◆ **Work order**:
Repeat only the stretch of lines below that runs from the line with "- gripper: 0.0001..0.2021" through the line with "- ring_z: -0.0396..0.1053", unaltered.

◆ **Provided data**:
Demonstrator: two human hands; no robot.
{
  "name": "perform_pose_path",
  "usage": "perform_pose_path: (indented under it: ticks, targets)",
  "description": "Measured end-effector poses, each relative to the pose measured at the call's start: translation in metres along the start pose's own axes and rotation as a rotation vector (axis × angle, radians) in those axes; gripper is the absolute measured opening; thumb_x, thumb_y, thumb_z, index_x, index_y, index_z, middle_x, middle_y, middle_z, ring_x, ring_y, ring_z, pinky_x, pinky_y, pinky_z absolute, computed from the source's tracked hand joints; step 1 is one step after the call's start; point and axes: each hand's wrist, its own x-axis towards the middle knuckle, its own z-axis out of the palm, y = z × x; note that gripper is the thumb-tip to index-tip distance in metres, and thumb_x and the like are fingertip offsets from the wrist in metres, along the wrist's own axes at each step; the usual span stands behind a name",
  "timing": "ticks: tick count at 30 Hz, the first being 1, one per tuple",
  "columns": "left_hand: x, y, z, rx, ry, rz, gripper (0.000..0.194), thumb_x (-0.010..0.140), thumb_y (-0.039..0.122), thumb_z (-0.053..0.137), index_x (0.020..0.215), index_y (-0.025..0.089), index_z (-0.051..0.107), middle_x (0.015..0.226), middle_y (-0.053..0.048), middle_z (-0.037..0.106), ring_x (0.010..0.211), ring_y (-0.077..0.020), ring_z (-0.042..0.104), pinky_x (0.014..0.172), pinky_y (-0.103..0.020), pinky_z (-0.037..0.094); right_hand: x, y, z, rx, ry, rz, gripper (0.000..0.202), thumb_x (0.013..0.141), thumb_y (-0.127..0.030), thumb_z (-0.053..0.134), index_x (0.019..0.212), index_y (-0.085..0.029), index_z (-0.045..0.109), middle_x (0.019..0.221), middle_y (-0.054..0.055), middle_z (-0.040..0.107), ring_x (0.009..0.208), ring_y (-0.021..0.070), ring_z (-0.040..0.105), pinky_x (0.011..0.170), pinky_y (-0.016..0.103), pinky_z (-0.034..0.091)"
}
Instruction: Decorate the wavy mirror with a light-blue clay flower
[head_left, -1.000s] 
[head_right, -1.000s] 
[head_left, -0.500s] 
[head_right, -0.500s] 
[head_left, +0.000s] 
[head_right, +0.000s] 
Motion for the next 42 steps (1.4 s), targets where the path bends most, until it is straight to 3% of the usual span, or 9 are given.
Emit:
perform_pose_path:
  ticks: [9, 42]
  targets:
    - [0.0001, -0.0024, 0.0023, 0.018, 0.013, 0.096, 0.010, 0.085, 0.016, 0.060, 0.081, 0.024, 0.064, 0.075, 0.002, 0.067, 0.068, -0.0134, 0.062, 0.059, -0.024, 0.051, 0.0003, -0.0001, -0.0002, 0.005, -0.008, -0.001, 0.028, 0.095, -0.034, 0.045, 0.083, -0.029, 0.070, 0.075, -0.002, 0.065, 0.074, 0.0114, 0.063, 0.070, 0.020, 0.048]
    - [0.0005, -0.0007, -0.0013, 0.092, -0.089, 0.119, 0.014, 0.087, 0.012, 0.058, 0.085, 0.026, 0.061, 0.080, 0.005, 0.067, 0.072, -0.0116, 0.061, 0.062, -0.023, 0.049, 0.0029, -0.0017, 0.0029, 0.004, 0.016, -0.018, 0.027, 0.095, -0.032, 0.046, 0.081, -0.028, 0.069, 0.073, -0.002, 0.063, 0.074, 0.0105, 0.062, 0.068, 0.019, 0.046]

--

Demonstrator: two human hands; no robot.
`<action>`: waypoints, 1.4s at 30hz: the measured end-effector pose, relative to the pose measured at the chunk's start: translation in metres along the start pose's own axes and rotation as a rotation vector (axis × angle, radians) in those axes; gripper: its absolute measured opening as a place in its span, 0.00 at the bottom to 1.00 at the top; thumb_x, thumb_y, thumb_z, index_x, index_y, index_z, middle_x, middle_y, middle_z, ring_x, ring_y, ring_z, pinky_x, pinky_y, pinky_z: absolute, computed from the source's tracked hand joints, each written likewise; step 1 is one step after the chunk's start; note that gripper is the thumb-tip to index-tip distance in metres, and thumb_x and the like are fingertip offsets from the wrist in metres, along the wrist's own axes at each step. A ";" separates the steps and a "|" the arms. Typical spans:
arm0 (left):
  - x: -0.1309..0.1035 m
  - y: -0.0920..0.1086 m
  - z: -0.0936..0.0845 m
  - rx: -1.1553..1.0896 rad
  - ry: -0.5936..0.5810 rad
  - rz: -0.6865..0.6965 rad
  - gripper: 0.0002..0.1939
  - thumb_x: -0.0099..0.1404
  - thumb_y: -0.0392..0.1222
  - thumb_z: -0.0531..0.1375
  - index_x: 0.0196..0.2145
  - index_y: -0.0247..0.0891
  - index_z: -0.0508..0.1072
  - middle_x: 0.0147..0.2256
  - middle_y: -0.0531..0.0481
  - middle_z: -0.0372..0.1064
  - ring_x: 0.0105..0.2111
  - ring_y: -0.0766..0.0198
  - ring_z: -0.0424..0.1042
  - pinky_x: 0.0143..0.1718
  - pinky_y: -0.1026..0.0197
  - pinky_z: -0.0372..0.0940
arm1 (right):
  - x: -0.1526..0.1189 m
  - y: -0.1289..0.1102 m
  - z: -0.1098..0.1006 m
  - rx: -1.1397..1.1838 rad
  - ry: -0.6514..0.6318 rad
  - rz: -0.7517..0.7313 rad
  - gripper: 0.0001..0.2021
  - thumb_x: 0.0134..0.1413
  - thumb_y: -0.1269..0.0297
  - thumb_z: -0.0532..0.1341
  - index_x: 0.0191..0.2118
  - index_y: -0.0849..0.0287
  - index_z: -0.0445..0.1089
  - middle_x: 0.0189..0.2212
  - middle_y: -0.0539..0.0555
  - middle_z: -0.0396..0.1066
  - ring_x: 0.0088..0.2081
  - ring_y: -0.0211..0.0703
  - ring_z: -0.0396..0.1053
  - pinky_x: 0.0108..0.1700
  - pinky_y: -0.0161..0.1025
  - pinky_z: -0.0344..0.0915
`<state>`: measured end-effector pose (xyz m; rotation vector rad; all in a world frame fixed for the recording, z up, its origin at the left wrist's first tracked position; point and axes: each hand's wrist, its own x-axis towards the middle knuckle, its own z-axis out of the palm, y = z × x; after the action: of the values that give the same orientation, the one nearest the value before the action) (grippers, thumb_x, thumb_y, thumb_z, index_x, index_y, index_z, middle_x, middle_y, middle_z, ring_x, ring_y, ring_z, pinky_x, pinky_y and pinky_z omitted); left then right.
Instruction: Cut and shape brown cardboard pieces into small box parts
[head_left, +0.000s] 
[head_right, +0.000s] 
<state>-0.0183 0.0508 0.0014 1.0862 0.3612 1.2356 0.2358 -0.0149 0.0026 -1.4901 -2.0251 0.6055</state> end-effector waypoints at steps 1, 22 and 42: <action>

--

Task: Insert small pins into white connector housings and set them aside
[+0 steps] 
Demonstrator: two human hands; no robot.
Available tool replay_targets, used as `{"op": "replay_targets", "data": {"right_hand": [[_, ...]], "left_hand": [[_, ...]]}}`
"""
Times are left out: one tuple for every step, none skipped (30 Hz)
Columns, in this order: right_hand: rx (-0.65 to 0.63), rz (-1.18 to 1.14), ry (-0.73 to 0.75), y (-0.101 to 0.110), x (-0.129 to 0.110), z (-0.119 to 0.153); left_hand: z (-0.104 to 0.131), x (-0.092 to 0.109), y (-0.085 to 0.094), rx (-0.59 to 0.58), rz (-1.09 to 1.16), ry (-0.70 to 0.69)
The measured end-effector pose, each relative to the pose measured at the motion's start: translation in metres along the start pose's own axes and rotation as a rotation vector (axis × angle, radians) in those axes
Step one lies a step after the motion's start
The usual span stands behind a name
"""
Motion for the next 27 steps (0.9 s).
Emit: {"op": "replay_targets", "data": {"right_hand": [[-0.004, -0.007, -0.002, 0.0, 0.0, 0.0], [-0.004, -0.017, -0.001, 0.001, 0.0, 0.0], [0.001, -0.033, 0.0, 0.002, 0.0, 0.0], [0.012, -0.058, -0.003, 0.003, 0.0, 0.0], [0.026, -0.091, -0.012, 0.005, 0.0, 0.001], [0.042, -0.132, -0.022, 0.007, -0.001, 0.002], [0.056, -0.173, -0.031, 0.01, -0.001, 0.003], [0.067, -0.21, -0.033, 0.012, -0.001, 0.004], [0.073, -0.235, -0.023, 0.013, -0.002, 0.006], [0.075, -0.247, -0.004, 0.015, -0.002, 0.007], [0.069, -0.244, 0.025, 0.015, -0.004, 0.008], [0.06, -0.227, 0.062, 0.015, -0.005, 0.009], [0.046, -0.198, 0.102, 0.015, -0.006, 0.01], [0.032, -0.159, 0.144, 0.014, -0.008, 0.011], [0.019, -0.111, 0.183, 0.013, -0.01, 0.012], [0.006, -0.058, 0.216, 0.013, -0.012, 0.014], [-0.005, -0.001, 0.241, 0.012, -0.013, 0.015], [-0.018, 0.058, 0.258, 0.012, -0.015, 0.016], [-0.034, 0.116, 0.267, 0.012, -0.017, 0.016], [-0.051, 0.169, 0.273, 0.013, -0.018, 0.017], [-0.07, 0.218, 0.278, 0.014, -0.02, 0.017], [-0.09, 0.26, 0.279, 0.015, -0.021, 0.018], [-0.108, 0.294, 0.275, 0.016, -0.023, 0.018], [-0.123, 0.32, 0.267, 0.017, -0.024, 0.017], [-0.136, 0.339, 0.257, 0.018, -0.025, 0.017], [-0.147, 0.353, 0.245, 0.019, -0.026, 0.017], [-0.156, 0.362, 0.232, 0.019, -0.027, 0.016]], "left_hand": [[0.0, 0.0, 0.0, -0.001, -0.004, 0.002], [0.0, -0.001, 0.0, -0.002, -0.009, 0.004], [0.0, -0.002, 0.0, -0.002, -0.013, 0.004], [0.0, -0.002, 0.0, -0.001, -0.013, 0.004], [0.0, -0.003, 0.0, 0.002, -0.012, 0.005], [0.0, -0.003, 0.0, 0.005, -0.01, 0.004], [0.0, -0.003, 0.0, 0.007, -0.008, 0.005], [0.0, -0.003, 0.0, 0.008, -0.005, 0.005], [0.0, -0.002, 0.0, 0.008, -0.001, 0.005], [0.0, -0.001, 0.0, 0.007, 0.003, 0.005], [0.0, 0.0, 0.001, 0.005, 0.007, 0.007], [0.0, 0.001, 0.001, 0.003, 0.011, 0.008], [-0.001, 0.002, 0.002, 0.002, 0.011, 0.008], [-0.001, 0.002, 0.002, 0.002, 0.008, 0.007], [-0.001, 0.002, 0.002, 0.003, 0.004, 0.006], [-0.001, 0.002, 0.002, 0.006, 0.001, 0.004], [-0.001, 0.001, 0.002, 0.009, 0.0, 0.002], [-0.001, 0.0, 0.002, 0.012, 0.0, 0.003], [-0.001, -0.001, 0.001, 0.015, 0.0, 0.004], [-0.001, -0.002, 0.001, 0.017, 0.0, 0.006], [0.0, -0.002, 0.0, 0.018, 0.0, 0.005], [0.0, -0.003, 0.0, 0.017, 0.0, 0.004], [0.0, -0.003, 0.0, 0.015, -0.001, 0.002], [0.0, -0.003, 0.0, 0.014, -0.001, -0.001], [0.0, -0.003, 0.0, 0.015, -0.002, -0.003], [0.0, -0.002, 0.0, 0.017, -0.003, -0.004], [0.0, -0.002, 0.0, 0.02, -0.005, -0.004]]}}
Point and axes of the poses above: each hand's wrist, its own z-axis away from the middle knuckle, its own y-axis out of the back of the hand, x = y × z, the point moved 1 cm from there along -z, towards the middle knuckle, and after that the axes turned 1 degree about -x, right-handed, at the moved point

◆ **Exercise output**:
  - gripper: 0.0001..0.2021
  - thumb_x: 0.0134..0.1413
  - thumb_y: -0.1269..0.0297
  - thumb_z: -0.0532..0.1341
  - index_x: 0.0191..0.2118
  - index_y: -0.0849..0.0287
  - index_z: -0.0445..0.1089
  - middle_x: 0.0189..0.2212
  - middle_y: -0.0539..0.0555
  - middle_z: -0.0396..0.1066
  - ring_x: 0.0088..0.2081
  - ring_y: -0.0211..0.0703
  - ring_z: -0.0396..0.1053

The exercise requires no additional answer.